• TASK PROMPT
Your task is to transcribe the entries below exactly, beginning with the line containing "Please mark the yellow triangle" and ending with the final line, and to add nothing else.
START SOURCE MATERIAL
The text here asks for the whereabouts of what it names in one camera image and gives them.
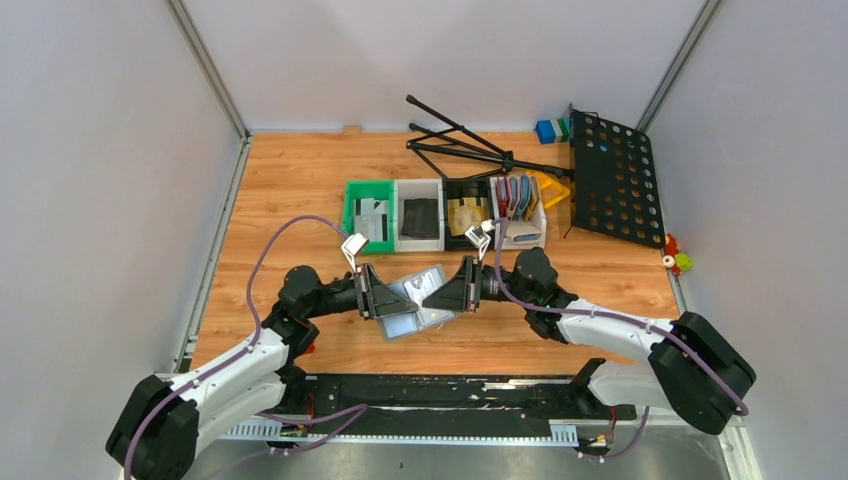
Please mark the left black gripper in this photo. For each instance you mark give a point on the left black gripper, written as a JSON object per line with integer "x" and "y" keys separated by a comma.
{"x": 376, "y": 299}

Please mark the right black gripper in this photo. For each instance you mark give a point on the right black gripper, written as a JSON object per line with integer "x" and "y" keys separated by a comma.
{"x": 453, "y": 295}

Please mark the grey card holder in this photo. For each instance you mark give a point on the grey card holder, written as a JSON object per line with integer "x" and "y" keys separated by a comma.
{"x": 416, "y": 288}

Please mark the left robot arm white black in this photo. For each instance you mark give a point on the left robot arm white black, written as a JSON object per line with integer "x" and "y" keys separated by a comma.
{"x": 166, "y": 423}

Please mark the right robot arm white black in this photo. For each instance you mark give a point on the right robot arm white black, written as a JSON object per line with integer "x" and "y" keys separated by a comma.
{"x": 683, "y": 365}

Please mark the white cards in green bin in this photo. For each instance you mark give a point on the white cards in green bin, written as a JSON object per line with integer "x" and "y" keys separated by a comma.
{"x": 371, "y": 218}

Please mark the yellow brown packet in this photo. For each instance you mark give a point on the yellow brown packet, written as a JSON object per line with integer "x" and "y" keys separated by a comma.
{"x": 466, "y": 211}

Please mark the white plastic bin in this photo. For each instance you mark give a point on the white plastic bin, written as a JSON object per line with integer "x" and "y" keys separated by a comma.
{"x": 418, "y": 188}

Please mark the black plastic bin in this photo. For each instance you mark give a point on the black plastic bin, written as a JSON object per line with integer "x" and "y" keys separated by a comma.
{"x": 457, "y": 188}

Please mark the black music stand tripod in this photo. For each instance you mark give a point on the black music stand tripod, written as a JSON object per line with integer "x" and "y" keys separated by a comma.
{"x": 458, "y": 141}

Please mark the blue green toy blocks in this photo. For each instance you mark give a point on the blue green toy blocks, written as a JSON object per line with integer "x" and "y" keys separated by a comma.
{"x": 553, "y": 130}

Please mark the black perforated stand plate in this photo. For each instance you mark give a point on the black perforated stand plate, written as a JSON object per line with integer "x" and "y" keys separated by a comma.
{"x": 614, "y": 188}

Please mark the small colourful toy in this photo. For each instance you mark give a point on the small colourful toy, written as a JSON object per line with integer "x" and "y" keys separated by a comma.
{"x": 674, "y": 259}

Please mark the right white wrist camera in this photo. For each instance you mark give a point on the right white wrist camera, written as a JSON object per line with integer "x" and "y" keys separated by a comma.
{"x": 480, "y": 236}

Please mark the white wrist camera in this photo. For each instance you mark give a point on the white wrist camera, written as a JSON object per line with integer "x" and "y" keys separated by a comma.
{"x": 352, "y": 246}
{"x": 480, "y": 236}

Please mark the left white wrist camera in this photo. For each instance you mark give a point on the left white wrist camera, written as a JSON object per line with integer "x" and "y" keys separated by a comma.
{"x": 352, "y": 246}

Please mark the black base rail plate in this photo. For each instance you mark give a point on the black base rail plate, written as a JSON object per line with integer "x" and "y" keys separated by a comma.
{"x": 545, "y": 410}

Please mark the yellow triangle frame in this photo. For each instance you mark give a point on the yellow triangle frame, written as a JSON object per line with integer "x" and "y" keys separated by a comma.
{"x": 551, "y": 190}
END SOURCE MATERIAL
• RESPONSE FOR THIS EXERCISE
Please mark the yellow triangle frame in this photo. For each instance you mark give a point on the yellow triangle frame, written as a JSON object per line with integer "x" and "y" keys separated by a comma.
{"x": 551, "y": 190}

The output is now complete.